We’ve also seen many governors who have completely ignored the warnings from states like Massachusetts and New York and are now seeing similar spikes. While obviously some GOP governors (like mine) have done a good job and some Dems have done a bad job, an element of this that can’t be overlooked is that GOP governors are dealing with an unhinged president who keeps turning their own voter base against any attempt to quell the spread. It’s the union of Trump’s callous indifference and the rest of the GOP’s political cowardice. This is no longer an issue of not knowing what policy path to follow, we now have a playbook and it’s also criminally negligent to fail to follow it.

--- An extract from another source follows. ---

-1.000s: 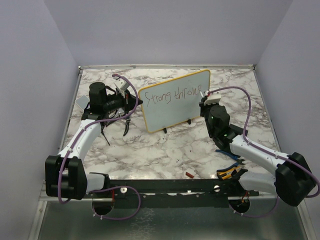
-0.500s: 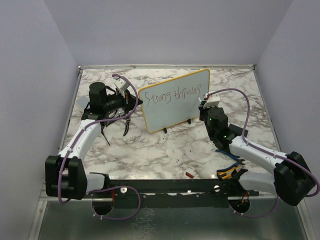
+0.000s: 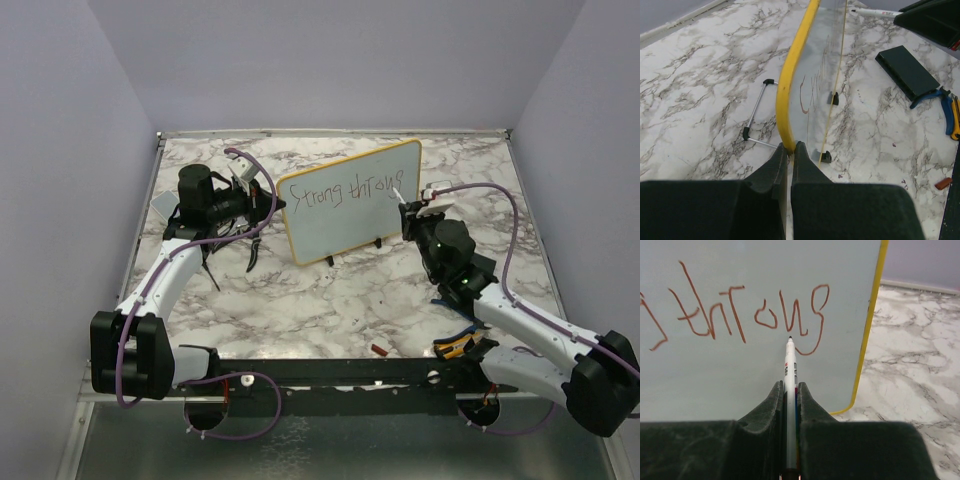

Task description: Write a sentence on the whiteboard

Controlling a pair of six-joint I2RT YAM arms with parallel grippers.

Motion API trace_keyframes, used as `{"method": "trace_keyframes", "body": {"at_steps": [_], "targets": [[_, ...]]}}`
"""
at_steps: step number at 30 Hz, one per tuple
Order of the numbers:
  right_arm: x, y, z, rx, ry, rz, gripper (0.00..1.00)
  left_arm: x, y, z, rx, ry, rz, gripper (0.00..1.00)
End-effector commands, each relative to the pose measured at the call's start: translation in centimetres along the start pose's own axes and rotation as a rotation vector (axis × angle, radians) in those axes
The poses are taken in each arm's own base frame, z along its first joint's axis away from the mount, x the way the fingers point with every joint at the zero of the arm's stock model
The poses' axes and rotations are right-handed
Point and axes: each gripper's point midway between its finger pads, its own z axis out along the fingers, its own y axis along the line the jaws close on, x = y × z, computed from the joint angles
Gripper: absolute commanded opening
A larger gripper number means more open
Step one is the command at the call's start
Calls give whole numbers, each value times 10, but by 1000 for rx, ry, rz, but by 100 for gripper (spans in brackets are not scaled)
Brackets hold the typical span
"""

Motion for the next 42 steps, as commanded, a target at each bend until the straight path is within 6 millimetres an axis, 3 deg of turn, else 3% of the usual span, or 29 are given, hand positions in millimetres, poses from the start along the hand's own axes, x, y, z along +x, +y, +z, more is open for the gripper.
{"method": "trace_keyframes", "body": {"at_steps": [1,9,22,27,42], "targets": [[-27,-15,-14,55,-65,14,1,7,8,-2,-42,15,43,0],[-52,-36,-8,165,-133,-41,1,6,7,-3,-40,13,43,0],[-83,-38,15,143,-206,-55,1,7,7,-3,-39,14,42,0],[-76,-34,22,117,-188,-58,1,7,7,-2,-38,15,41,0],[-31,-37,30,119,-80,-58,1,6,6,-3,-37,12,44,0]]}}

I don’t think most people had a very high opinion of American political culture before all this but just think about this one detail: When Trump threatened to deny funding to Michigan after Gov. Whitmer made a completely reasonable comment about not getting enough help from the federal government, did you ever think that the other 49 governors would publicly denounce him? Did you even think all or most of the Demoratic governors would? Of course not because we already know Trump runs this country like he’s a king and any governor who actually wants to help out their constituents knows they’re better served kissing the ring than reminding him who he works for.

I wish we were in a spot where we were arguing about which well-intentioned policy path had the most unintended consequences rather than the multitude of points where our leaders showed complete disregard for the lives of their people. Whether or not you want to call that murder is semantics.